Elektronlar neden güç kaynağının etkisi altında açık bir devrede iletkenden dışarı itilmiyor?


22

Sık sık, elektrik akımı su akışı ile karşılaştırılır. Örneğin, bir su tankında bir delik açarsam, su, tank basıncı eşit oluncaya veya tank boşalıncaya kadar akacaktır. Bu neden elektrikle olmuyor?


26
Gerilim, açık havanın yalıtım etkisini kesecek kadar yüksekse yapar. Buna yıldırım denir;)
Majenko

Çünkü açık devrenin tanımı bu.
user207421

Bunu düşünmenin bir yolu, enerjiyi hesaba katmaktır. Su akışı açık bir borunun dışına ittiğinde, daha düşük bir enerjiye "doğru" gider. Öte yandan, bir devredeki elektronlar, serbest elektronlara kıyasla daha düşük bir enerji durumundadır. Bu yüzden bir borudan damlayan su enerjisini kaybederken (yerçekimi potansiyeli enerjisi), elektronların serbest kalabilmesi için enerji kazanması gerekir - bir tepeye iten bir su akışını düşünün.
Mesele

Yanıtlar:


49

Bunun gibi görünmek için açık bir devre hayal ediyorsunuz:

Sızdıran tankı

Daha iyi bir benzetme şöyle olurdu:

Mühürlü tankı

Bir devredeki borular suyun akması için boş alanlarla çevrili değildir - bir kayaya tünellenirler. Borunun olmadığı yerde, sadece kaya var ve su akmıyor.

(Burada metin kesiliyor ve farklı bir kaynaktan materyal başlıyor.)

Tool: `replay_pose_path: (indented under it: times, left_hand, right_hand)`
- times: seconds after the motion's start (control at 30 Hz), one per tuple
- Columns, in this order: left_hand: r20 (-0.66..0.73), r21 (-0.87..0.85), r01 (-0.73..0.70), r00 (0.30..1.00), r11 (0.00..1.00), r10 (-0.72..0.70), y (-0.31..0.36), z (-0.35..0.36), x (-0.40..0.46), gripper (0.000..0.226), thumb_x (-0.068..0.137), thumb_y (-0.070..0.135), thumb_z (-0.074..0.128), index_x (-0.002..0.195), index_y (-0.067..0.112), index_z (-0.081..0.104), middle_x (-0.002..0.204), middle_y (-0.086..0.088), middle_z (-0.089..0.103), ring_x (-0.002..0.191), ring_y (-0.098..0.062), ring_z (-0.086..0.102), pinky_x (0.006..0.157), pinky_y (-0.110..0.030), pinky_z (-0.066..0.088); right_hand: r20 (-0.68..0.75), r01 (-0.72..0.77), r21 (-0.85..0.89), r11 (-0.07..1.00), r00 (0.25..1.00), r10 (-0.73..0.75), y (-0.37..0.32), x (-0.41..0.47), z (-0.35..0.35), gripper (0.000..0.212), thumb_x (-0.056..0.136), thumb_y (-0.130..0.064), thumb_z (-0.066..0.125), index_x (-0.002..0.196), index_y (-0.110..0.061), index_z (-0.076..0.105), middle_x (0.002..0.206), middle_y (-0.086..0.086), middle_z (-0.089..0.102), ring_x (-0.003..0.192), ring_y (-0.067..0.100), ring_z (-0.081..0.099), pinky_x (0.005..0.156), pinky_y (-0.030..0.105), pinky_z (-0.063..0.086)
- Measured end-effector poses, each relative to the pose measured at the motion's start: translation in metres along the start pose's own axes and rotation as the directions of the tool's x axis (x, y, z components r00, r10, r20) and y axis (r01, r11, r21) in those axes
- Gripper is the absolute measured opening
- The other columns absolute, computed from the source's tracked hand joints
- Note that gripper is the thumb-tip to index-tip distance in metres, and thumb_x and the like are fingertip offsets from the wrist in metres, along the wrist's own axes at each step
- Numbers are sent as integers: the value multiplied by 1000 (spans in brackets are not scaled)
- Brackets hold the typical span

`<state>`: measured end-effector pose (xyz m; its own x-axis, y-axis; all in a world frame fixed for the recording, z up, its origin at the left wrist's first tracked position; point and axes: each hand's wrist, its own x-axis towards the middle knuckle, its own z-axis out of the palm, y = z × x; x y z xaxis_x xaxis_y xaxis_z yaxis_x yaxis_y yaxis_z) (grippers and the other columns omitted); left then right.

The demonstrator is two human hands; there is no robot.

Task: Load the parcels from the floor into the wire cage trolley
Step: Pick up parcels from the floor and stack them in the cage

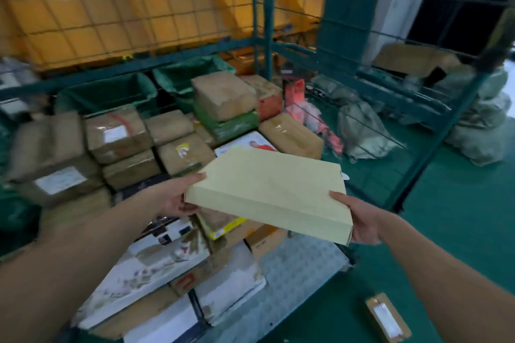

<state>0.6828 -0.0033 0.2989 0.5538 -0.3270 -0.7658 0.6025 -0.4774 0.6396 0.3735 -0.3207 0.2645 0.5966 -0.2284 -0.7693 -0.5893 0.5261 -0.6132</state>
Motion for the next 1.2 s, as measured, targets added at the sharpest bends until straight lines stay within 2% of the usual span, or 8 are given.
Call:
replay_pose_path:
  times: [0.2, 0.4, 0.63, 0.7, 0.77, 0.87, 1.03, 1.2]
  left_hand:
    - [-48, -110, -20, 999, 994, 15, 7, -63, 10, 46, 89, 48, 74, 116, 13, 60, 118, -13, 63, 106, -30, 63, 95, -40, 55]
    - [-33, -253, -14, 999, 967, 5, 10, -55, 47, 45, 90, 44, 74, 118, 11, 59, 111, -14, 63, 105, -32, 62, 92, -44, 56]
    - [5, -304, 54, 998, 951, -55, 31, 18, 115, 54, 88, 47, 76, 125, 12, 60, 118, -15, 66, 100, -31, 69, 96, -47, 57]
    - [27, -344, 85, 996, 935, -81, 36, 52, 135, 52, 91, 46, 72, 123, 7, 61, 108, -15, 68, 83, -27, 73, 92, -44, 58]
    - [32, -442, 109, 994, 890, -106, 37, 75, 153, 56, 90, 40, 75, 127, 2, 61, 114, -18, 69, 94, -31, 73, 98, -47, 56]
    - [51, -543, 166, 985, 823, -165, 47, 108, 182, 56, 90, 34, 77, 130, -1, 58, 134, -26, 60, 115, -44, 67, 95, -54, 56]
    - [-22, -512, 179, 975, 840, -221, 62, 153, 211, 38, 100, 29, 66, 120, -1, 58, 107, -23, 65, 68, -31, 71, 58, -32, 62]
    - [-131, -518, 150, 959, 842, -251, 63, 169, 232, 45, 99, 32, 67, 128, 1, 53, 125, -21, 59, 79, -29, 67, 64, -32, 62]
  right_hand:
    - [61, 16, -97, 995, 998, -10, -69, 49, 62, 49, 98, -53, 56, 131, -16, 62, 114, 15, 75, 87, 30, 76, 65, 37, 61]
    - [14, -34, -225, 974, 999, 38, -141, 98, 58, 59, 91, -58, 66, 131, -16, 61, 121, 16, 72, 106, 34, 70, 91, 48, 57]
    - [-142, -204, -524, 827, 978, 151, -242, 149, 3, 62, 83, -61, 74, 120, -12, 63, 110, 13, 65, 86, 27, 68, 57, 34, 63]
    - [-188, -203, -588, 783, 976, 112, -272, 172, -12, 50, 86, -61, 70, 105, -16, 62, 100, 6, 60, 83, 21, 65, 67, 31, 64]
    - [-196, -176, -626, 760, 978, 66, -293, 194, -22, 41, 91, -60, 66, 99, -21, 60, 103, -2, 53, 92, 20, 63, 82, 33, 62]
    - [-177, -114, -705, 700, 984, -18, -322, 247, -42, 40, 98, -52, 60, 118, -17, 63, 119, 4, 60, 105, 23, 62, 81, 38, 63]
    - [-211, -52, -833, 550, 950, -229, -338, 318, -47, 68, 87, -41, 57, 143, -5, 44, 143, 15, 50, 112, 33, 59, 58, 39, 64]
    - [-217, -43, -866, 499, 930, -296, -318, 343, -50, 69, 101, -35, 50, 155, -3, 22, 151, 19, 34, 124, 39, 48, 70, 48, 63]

İyi görselleştirme. Daha da kötüsü: Elektronların "sızıntı yapması" için enerji bariyeri aşırı derecede yüksektir ve yalnızca "basınçlar" (voltajlar) aşırı olduğunda veya bunlar (metaforu şimdi uzatırken) fotoelektrik yoluyla gelen fotonlar tarafından "kaynadığında" meydana gelir .
Nick T

2
Elektriğin nasıl çalıştığını görselleştirmek için su kullanıyorsanız, "devre" nin (boru hattı) ya düz durduğunu ya da yerçekiminin olmadığı bir alanda olduğunu hatırlamak da önemlidir.
Roman Starkov

28

Su analojisi çok sınırlıdır ve elektronların telde hareket etme şeklini modellemez . Her zaman büyük özenle kullanılmalıdır.

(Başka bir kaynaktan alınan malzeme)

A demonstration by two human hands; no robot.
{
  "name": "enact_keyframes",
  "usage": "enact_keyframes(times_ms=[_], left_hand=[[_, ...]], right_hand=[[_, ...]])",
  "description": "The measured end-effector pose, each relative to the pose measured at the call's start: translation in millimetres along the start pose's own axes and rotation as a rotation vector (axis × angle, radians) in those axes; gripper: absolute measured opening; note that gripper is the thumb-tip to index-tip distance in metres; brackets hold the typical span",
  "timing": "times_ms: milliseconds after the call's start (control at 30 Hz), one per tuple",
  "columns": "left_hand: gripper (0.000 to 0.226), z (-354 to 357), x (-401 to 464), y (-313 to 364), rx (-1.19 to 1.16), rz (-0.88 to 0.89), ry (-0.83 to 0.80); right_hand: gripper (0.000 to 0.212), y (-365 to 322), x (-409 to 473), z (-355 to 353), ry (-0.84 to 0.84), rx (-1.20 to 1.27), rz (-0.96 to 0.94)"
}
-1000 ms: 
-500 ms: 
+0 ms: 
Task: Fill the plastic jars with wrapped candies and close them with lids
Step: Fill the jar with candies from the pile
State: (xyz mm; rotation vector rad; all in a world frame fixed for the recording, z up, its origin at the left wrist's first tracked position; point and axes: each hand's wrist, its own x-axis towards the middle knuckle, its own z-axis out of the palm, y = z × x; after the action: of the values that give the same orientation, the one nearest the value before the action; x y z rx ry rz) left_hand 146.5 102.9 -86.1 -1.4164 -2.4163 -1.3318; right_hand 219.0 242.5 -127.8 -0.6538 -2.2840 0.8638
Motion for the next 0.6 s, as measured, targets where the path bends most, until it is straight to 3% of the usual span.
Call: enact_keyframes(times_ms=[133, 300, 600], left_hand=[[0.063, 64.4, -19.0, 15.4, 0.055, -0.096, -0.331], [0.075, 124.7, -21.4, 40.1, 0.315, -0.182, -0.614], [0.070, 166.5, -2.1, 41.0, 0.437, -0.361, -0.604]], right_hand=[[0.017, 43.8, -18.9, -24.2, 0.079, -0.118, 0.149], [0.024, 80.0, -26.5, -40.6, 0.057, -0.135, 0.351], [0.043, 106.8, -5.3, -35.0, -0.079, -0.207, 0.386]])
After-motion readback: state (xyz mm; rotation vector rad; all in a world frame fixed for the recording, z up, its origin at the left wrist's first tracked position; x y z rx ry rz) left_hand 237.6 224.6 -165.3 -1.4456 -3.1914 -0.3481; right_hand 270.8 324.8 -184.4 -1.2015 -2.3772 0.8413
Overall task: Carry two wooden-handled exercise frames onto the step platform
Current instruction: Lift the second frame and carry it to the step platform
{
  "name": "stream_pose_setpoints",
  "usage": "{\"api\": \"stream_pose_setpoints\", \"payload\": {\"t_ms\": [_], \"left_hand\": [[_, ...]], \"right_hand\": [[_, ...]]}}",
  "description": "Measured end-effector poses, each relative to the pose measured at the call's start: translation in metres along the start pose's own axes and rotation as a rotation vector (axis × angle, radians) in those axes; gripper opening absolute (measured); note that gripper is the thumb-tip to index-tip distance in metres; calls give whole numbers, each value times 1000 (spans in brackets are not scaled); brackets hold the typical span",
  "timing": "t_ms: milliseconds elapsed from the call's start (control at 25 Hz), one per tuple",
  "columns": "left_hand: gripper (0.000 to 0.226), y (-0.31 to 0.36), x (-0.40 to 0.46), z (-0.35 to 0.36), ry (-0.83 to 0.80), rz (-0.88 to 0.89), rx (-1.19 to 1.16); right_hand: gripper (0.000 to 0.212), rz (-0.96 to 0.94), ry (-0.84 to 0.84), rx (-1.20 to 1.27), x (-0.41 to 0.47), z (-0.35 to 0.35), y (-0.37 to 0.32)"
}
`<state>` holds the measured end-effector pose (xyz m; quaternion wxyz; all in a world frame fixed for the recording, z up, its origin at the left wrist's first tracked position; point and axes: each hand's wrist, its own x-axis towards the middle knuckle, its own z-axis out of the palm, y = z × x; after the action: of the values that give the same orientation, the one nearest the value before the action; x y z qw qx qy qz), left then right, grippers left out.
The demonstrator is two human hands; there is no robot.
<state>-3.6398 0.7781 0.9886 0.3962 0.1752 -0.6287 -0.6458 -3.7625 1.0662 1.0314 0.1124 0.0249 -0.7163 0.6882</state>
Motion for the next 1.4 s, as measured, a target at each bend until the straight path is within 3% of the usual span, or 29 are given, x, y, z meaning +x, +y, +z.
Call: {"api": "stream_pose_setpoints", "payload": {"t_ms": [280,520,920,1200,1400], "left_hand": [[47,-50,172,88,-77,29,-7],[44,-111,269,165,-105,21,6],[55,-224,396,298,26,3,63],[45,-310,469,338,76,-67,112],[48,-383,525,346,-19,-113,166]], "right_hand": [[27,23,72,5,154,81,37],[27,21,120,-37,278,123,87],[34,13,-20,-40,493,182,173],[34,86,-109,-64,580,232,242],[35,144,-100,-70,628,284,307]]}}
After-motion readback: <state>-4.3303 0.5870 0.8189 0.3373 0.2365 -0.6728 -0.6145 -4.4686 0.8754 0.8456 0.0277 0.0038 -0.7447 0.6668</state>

Elektronlar atomdan atoma atlayarak çok yavaş (yaklaşık 1m / saat) sürüklenir. Akım tam bir devrede anında akıyor gibi görünüyor ancak tamamlanmamış bir devrede akmıyor (elektronları hareket ettirecek elektrik alanı yok).

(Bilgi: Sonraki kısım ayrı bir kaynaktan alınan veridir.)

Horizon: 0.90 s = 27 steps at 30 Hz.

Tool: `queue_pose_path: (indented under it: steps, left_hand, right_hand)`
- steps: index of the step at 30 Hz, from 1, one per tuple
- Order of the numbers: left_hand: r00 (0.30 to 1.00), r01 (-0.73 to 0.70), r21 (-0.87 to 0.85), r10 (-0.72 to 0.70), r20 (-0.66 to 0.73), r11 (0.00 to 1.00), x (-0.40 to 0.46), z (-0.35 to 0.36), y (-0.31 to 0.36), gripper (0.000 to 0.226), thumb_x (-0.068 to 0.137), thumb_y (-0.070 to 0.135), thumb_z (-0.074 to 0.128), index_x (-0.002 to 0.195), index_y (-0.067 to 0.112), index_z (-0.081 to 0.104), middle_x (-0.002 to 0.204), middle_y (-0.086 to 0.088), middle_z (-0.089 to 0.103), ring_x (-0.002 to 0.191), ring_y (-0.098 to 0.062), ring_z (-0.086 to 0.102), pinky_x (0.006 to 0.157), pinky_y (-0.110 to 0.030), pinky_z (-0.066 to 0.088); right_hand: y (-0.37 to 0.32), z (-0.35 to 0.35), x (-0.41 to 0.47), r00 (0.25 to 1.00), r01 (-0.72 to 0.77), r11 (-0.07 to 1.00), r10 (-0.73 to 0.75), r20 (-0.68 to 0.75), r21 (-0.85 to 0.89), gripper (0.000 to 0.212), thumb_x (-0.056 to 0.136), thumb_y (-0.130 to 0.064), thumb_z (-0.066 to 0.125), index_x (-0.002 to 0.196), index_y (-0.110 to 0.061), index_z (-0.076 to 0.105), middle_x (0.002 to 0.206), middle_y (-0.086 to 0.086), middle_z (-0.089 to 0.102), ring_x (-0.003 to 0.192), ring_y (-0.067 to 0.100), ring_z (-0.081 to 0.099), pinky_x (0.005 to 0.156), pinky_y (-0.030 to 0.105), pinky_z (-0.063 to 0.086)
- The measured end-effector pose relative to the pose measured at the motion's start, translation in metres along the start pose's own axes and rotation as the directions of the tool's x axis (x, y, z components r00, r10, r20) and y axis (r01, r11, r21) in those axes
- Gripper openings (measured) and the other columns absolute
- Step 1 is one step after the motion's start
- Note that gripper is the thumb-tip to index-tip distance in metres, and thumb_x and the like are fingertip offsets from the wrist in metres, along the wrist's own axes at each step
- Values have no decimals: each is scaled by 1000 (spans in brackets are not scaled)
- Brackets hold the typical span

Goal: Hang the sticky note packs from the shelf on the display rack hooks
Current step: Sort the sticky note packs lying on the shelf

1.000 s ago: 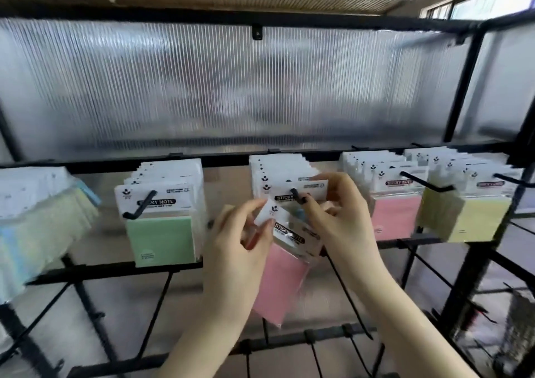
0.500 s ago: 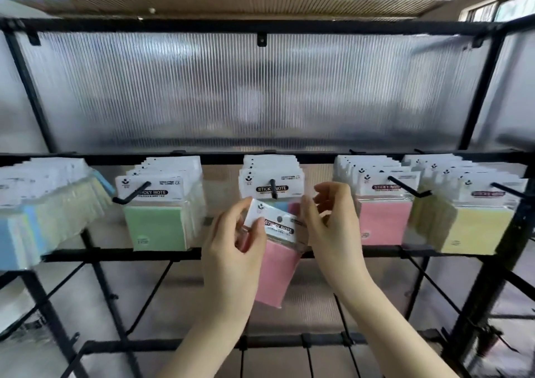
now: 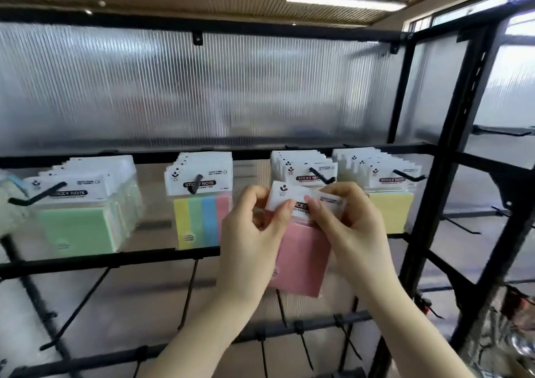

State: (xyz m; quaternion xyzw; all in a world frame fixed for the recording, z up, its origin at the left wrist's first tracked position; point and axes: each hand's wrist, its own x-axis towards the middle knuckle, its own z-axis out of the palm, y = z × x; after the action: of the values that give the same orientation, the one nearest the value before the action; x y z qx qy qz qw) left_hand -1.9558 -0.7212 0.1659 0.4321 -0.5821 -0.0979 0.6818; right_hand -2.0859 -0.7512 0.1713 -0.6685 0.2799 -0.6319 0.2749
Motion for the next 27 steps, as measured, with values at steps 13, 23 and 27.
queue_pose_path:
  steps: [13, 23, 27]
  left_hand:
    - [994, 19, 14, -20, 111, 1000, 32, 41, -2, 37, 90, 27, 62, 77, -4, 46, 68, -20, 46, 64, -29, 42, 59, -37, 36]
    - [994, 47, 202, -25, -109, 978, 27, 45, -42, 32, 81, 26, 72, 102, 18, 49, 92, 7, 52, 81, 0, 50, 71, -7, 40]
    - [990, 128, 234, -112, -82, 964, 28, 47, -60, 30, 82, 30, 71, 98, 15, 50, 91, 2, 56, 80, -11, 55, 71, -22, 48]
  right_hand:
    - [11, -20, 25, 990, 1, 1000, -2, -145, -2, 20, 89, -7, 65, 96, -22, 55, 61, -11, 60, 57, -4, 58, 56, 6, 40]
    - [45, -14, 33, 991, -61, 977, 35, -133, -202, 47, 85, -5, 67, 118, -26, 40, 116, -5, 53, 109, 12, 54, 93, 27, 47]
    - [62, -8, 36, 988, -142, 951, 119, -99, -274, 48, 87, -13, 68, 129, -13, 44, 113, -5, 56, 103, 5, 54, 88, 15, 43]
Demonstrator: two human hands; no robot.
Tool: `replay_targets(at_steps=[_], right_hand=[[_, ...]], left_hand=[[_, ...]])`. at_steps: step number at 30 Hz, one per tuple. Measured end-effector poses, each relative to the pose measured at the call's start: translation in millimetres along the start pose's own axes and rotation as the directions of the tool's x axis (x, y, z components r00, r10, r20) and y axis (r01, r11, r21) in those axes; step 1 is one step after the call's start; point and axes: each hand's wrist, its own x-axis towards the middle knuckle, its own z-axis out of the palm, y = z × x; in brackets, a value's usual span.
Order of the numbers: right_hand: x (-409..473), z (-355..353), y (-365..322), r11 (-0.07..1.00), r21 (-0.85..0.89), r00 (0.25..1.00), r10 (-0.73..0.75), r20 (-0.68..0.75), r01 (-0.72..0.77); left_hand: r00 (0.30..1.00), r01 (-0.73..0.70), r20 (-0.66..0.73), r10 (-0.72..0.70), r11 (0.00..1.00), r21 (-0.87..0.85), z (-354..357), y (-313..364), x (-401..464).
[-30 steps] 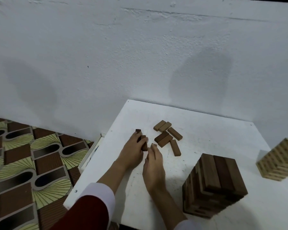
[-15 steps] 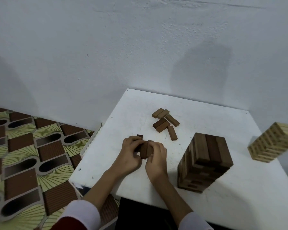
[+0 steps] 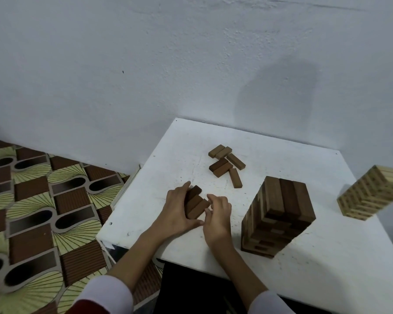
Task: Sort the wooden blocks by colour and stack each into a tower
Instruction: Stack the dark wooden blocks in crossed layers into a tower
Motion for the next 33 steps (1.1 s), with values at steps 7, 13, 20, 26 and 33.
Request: replay_targets(at_steps=[7, 13, 20, 26, 33], right_hand=[[5, -1, -3, 0.962, 0.192, 0.976, 0.211, -0.062, -0.196], [3, -1, -4, 0.979, 0.109, 0.985, 0.173, 0.004, -0.173], [3, -1, 0, 0.983, 0.093, 0.988, 0.154, 0.03, -0.157], [1, -2, 2, 0.983, 0.132, 0.992, 0.125, 0.011, -0.125], [0, 0, 5, 0.982, 0.158, 0.994, 0.103, -0.021, -0.099]], left_hand=[[0.979, -0.024, 0.198, 0.052, 0.99, -0.14, -15, -9, 18], [0.99, -0.036, 0.131, 0.052, 0.992, -0.125, -10, -16, 17], [0.992, -0.05, 0.11, 0.06, 0.995, -0.091, -10, -17, 18], [0.996, -0.047, 0.074, 0.053, 0.996, -0.076, -8, -18, 15], [0.995, -0.034, 0.088, 0.041, 0.996, -0.082, -8, -19, 15]])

Bir telin içinde iletkenlik yüksektir (rastgele ses veren çok sayıda 'serbest' elektron) ve küçük bir elektrik alanı (telin her bir ucundaki voltaj farkı) bir akım üretebilir. Telin dışında iletkenlik çok düşüktür ve bir elektronun telin yüzeyini terk etmesi durumunda teldeki pozitif yüklü metal iyonlarının çekiciliğinin üstesinden gelmek için elektrik alanı yoktur.

Diğer taraftan su (moleküller) borunun ucundan dışarı akacaktır çünkü suyu açık uçta (hava basıncı nedeniyle) iten kuvvet, suyu sistemden dışarı iten kuvvetten daha azdır (hava basıncı + yerçekimi + pompa?).

Su kaçabilir çünkü borunun içi ve dışı esas olarak aynı ortamdır ve moleküller basınç (hava ve pompa) ve yerçekimi (borunun içinde) ve yerçekimi (borunun dışında) tarafından etkilenir.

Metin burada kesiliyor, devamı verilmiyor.